Do most parents in real life use the term that way? My experience suggests not. I have known other parents to consider memorization of baby/board-books to be "reading" and others who considered phonemic awareness to be 'reading' in ways that I didn't think really crossed the threshold into actual literacy. But really, it's not my place to judge either way, so I don't.
I think that it may be hardest to know with whole language readers-- because they aren't using conventional decoding. So what becomes "reading" instead of "recognition of a memorized image?"
I think some of this relates, ultimately, to what a child can do with text in a NOVEL context. That is, can s/he manage to decode/recognize and extract real-world, independent meaning from text that s/he has never seen before? That, at least in my mind, is when true reading begins. This is what children are doing when they recognize the word "stop" (just like the stop-sign) in, say, a newspaper headline, or the instructions for the new toaster.

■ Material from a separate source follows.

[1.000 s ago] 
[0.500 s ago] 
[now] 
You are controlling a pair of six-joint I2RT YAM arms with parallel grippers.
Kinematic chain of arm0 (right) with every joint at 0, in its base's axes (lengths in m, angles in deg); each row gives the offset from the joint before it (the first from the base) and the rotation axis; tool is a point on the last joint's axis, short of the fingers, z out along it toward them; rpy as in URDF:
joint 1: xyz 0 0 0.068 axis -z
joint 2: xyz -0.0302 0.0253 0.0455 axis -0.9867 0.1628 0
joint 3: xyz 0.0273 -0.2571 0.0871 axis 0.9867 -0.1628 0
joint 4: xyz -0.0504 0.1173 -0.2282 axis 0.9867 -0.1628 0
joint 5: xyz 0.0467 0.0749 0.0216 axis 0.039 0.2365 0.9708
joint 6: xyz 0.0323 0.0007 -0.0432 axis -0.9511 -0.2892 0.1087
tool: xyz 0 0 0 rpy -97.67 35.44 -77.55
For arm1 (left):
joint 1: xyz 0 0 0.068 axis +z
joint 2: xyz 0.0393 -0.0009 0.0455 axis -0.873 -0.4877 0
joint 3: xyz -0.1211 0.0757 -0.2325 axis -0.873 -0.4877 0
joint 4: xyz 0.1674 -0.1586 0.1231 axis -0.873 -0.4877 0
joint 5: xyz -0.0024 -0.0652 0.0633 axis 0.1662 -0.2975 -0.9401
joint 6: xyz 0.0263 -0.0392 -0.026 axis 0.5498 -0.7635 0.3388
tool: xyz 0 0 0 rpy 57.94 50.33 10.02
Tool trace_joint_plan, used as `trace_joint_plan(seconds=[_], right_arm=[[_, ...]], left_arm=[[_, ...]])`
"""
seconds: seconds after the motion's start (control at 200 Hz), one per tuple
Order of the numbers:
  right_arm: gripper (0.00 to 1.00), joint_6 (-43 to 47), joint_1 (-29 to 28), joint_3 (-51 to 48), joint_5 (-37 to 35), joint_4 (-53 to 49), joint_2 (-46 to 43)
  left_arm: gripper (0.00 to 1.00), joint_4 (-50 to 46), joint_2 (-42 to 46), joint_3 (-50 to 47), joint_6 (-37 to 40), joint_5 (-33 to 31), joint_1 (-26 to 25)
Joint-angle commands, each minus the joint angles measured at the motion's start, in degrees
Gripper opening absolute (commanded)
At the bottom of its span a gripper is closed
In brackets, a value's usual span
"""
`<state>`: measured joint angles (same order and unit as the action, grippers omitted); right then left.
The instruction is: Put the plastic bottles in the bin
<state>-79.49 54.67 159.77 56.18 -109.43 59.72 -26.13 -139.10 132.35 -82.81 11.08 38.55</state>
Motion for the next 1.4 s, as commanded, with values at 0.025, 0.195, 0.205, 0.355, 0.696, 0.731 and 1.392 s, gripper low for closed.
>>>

With emergent literacy, this is why it is often far more useful to evaluate on the basis of native behavior than on 'tested' behavior in artificial conditions. Some kids can memorize a stack of cards with Dolch entries without really 'reading' in any functional sense, and some kids can't memorize any of them, but can sound them all out without knowing what any of them mean... and some kids can read them silently and know what each term signifies.
This is something that leads early educators to be super-skeptical of placing too much emphasis on literacy as a marker of LOG-- because it's something that is so easy to hothouse in the age range 3-6yo. As a sole indication of LOG, I think (personally) that literacy is HIGHLY overrated for this reason. It's too dependent upon environment, IMO.

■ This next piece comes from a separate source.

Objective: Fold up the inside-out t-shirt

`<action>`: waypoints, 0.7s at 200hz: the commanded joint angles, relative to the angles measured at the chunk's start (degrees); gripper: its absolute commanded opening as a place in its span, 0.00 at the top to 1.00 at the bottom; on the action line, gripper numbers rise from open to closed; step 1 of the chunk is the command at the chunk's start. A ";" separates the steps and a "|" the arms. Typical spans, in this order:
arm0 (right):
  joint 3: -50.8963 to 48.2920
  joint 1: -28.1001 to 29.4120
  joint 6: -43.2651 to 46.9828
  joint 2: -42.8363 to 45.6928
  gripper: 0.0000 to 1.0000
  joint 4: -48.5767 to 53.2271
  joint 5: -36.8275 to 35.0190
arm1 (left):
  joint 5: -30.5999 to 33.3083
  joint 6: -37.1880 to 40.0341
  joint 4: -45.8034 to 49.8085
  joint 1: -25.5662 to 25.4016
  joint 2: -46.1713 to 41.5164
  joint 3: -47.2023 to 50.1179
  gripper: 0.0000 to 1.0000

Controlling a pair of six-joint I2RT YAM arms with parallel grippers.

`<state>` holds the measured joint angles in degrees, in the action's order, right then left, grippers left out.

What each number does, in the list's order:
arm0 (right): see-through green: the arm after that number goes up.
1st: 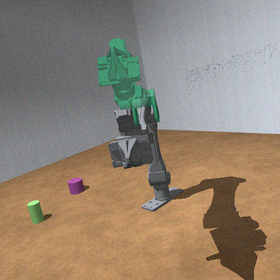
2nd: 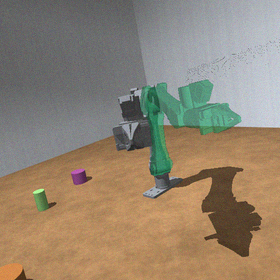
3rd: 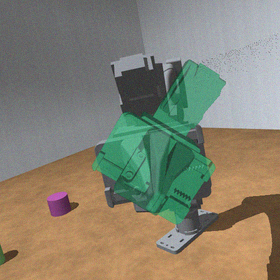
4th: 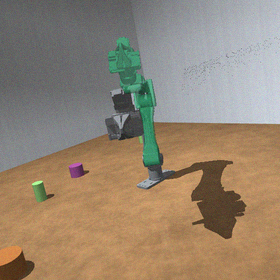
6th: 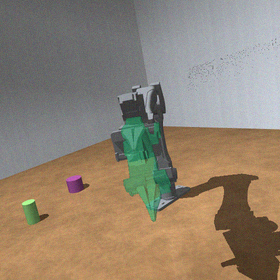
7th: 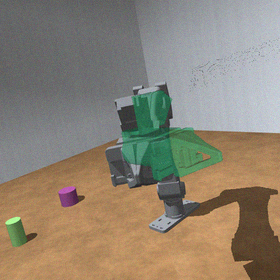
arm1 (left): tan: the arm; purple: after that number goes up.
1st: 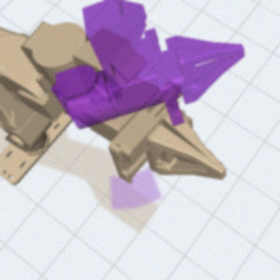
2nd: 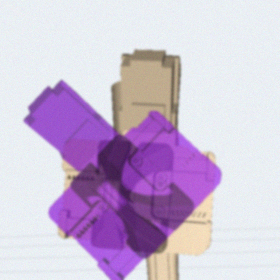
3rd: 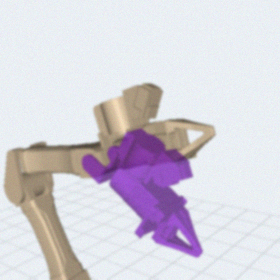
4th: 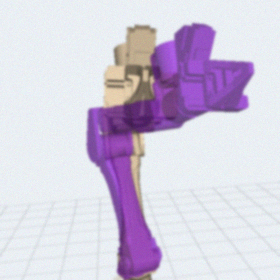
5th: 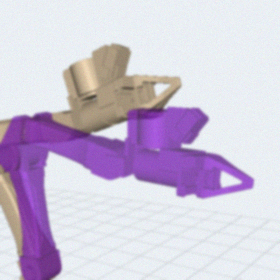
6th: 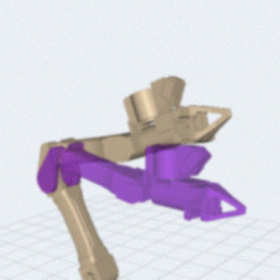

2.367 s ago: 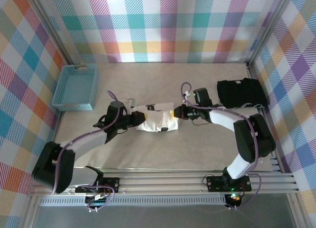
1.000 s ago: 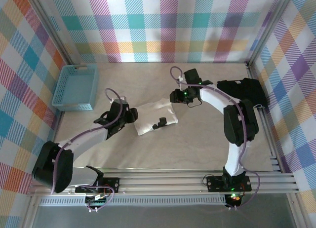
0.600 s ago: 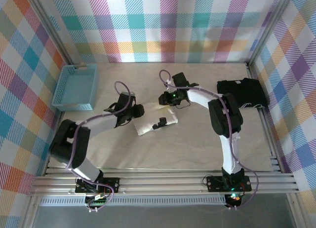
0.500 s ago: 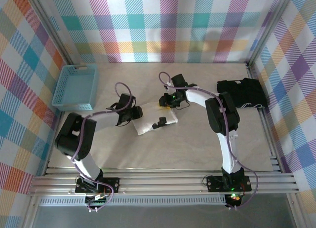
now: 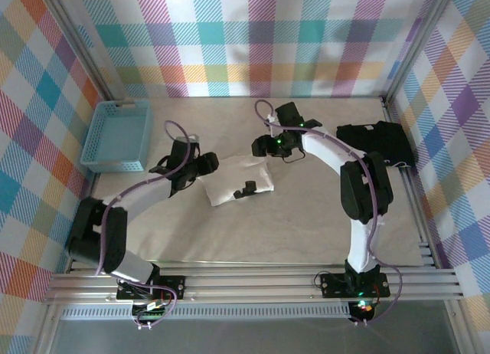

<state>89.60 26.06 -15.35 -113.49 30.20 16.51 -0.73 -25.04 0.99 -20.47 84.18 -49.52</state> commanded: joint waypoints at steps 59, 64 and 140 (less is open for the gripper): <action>6.11 0.80 -0.85 -12.25 0.23 7.78 6.95 | 1.05 0.15 7.10 0.61 -10.26 4.01 0.36; 6.03 1.11 -1.13 -12.59 0.24 7.74 7.27 | 1.08 0.18 7.45 0.63 -10.53 4.09 0.35; 3.45 4.02 -5.03 -13.84 0.66 2.38 11.80 | 1.96 0.52 10.12 0.74 -15.26 6.30 0.34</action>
<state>94.08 29.71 -19.55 -126.80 33.67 26.15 -0.14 -25.04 9.15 -20.36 70.78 -44.86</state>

My DD's functional LOG seems way higher than her age at acquiring literacy (the way I define it) would have indicated. What I think was more significant, judging from ten years past that point-- is the rate of mastery. She went from c-v-c decoding to Harry Potter in way less than six months.
Now, I think a rate of literacy acquisition like that is indicative of high LOG, but far from a necessary condition for high LOG.
So in other words, I think that if you're looking for functional evidence, you don't need to have seen EVERYTHING on a particular checklist-- just any particularly striking thing that resonates firmly.